→ **To do**: Say how many lines in the records hold the word "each", and give nothing but that number.

[Saved data entries]
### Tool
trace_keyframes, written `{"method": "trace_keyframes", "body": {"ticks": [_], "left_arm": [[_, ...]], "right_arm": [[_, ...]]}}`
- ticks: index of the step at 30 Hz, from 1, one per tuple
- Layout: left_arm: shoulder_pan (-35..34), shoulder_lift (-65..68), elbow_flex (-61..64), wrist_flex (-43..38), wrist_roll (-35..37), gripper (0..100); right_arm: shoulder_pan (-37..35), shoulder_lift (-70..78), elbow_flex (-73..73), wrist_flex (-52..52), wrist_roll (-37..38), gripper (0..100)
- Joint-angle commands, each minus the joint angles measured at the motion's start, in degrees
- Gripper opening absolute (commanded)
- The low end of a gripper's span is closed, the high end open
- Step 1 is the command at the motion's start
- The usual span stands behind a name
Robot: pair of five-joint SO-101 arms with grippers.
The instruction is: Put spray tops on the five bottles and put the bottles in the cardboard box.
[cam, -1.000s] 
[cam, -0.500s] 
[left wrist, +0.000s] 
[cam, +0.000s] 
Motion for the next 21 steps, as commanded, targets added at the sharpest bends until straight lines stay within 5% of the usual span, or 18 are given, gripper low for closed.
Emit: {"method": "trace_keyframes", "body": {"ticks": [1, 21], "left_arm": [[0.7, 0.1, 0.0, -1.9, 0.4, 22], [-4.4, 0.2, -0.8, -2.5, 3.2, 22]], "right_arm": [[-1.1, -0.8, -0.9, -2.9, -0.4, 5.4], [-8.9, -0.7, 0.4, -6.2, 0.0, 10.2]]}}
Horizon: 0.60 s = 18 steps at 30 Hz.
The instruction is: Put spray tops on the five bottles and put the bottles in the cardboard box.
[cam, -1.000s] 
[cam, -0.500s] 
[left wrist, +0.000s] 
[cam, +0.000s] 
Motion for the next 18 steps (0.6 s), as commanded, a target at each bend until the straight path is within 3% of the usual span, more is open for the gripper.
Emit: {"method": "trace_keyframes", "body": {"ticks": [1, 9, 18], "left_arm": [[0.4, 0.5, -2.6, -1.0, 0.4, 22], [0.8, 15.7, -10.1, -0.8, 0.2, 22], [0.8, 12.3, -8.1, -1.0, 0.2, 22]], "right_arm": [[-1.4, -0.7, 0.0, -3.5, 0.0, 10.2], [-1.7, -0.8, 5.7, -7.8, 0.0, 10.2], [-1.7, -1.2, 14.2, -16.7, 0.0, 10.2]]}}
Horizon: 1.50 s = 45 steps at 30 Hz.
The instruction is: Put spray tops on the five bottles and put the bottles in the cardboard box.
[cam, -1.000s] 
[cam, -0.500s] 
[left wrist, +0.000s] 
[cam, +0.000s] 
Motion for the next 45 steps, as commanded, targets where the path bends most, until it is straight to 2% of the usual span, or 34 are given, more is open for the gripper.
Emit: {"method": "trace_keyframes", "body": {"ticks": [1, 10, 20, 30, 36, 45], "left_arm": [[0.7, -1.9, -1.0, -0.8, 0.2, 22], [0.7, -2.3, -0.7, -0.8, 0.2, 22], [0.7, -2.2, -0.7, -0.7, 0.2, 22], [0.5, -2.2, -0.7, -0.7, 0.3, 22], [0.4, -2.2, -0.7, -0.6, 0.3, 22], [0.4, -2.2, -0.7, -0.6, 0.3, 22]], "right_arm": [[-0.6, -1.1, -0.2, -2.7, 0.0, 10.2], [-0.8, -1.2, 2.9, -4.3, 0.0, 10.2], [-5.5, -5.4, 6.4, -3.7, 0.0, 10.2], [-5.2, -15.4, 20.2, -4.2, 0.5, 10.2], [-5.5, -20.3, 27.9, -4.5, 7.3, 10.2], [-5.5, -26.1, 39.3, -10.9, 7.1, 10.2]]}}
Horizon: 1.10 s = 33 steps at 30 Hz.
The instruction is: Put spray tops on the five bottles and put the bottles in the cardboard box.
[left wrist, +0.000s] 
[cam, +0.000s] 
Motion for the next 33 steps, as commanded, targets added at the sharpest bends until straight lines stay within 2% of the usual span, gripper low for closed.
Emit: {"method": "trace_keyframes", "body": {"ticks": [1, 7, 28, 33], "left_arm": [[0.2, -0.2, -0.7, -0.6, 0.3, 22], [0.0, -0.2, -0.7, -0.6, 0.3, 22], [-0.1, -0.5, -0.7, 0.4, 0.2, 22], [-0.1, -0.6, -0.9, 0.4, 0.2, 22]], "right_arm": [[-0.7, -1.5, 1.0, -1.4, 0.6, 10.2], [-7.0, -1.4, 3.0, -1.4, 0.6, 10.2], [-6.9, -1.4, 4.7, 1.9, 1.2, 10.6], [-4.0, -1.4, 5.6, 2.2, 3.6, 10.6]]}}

→ **Answer space**: 2